--- START ---
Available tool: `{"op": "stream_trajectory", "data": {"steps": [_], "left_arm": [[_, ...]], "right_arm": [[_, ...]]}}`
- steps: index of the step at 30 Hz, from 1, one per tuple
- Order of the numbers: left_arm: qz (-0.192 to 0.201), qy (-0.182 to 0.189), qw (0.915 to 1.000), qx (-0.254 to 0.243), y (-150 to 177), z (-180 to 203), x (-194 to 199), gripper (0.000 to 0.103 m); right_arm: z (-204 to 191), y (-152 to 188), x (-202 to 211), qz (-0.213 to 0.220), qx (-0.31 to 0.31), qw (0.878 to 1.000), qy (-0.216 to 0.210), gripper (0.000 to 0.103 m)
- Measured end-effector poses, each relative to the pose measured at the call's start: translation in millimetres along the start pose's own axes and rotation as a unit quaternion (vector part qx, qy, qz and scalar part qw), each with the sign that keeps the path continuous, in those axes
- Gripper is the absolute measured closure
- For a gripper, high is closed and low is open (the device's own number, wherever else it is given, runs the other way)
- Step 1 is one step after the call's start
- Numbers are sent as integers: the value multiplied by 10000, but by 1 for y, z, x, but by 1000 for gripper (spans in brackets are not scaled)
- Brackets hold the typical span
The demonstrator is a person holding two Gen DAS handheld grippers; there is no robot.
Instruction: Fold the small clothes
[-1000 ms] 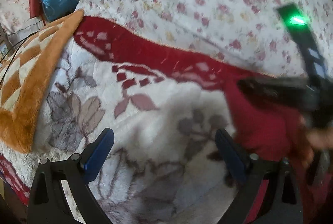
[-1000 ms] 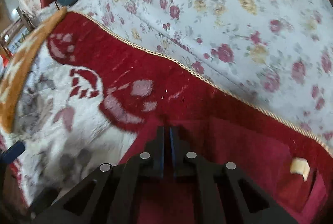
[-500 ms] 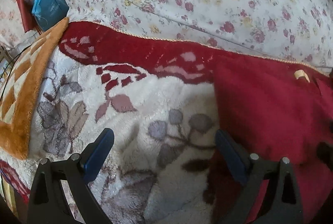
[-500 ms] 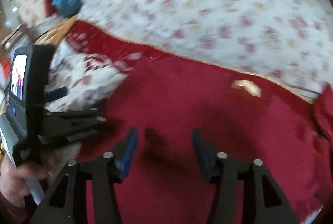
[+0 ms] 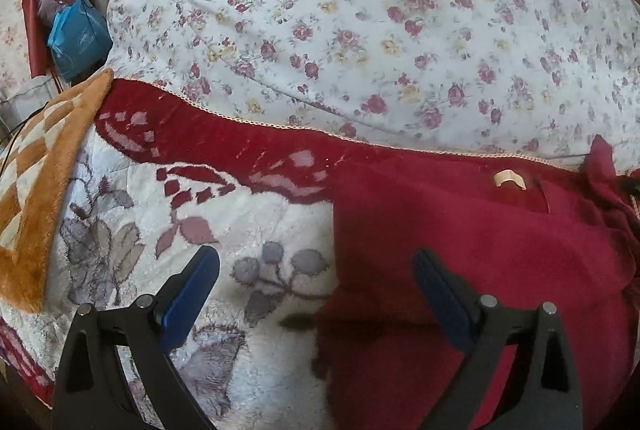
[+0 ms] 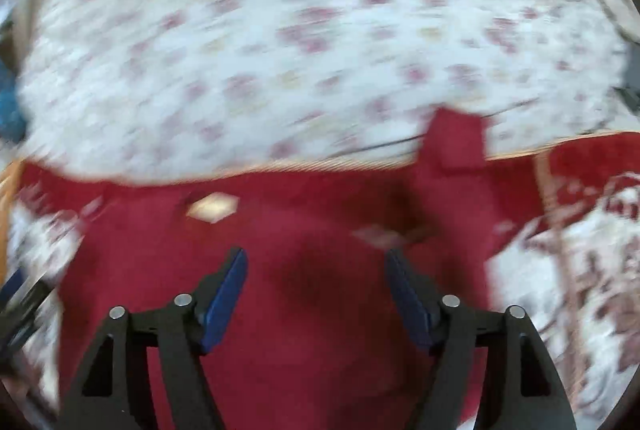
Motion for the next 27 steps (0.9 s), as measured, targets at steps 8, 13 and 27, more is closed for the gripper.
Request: {"op": "stream_trajectory", "data": {"steps": [8,13,27], "left_arm": [[-118,42,9999,23,2,1,-12,6],[-234,-50,9996,-170,5,3,-23,6],[69,-25,9995,308,-12,-13,-2,6]], "right_arm": [[54,-8,-112,-970,-43,9916,851,26],[73,-6,-139,-1046,-94,9889,1053,49],[19,-69,66,586,-621,9809,-1749,94]]}}
Point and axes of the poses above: each gripper's, at about its wrist camera, not at the fingertips, and x roughly against the way its jaws point, z to its right, y to its underside, the point moved 10 cm from there along -x, roughly the way its jaws point, and after that the axes turned 7 degrees about z, right-handed, at the moved point
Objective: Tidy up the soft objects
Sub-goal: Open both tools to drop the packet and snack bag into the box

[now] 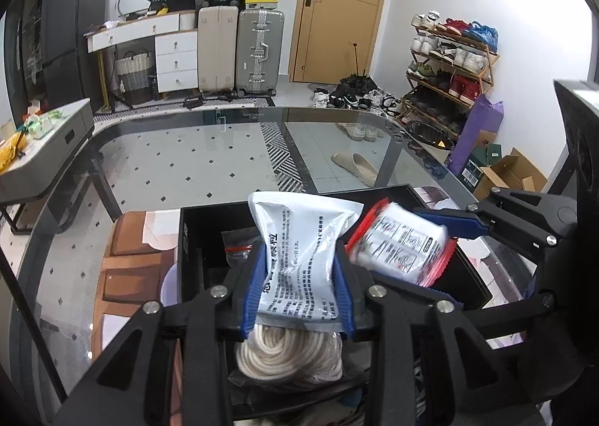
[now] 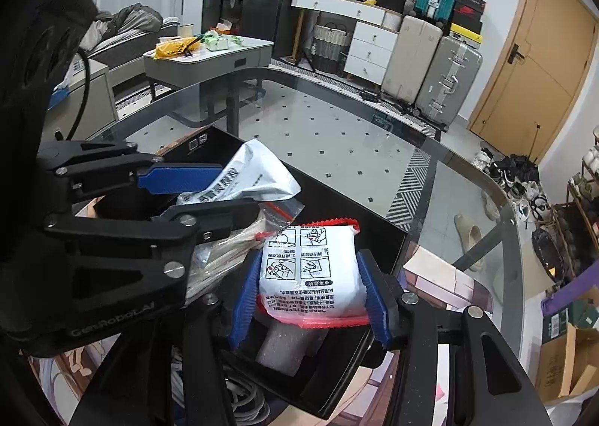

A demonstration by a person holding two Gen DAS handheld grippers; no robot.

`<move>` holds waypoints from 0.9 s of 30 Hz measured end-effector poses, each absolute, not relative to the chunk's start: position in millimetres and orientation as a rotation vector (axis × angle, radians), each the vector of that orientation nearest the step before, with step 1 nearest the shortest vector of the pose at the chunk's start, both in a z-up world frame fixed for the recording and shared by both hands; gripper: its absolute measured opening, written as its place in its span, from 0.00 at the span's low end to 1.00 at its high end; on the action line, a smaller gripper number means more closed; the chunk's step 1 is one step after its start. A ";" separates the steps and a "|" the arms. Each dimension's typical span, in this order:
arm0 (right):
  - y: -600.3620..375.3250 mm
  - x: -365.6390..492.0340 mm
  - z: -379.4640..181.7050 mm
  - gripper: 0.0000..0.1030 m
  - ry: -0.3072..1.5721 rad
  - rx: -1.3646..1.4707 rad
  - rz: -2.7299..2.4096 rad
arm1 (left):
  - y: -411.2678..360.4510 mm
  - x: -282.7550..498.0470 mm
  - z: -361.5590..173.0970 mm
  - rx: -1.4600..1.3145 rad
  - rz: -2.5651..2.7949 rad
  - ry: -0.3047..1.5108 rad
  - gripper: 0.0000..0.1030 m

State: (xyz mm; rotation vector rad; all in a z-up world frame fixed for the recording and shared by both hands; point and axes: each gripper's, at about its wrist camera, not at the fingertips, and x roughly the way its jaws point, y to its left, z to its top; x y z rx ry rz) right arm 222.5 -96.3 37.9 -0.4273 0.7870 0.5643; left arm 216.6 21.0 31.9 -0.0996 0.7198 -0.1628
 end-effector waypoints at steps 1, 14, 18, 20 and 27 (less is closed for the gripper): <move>-97.3 220.0 39.3 0.59 0.774 -0.419 0.563 | 24.9 216.9 31.9 -0.107 -0.162 0.722 0.36; -146.5 181.0 62.7 0.97 0.676 -0.252 0.470 | 32.2 183.2 45.2 -0.115 -0.151 0.697 0.80; -153.8 165.4 63.9 0.99 0.666 -0.199 0.470 | 34.8 165.3 51.4 -0.089 -0.102 0.654 1.00; -155.6 158.6 63.4 0.99 0.678 -0.168 0.473 | 39.5 156.9 54.3 -0.089 -0.092 0.635 1.00; -162.3 143.3 50.8 0.99 0.726 -0.109 0.501 | 58.6 134.8 51.2 -0.113 -0.069 0.640 1.00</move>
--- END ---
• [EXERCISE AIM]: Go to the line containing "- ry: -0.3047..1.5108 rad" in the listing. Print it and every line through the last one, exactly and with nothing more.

• [EXERCISE OUTPUT]:
  - ry: -0.3047..1.5108 rad
  - gripper: 0.0000..0.1030 m

State: (xyz mm; rotation vector rad; all in a z-up world frame fixed for the recording and shared by both hands; point and axes: each gripper's, at about its wrist camera, not at the fingertips, and x roughly the way its jaws point, y to its left, z to its top; x y z rx ry rz) right arm 222.5 -96.3 37.9 -0.4273 0.7870 0.5643; left arm 216.6 21.0 31.9 -0.0996 0.7198 -0.1628
 end-effector waypoints at steps 1, 14, 18, 20 and 27 (less is closed for the gripper): <move>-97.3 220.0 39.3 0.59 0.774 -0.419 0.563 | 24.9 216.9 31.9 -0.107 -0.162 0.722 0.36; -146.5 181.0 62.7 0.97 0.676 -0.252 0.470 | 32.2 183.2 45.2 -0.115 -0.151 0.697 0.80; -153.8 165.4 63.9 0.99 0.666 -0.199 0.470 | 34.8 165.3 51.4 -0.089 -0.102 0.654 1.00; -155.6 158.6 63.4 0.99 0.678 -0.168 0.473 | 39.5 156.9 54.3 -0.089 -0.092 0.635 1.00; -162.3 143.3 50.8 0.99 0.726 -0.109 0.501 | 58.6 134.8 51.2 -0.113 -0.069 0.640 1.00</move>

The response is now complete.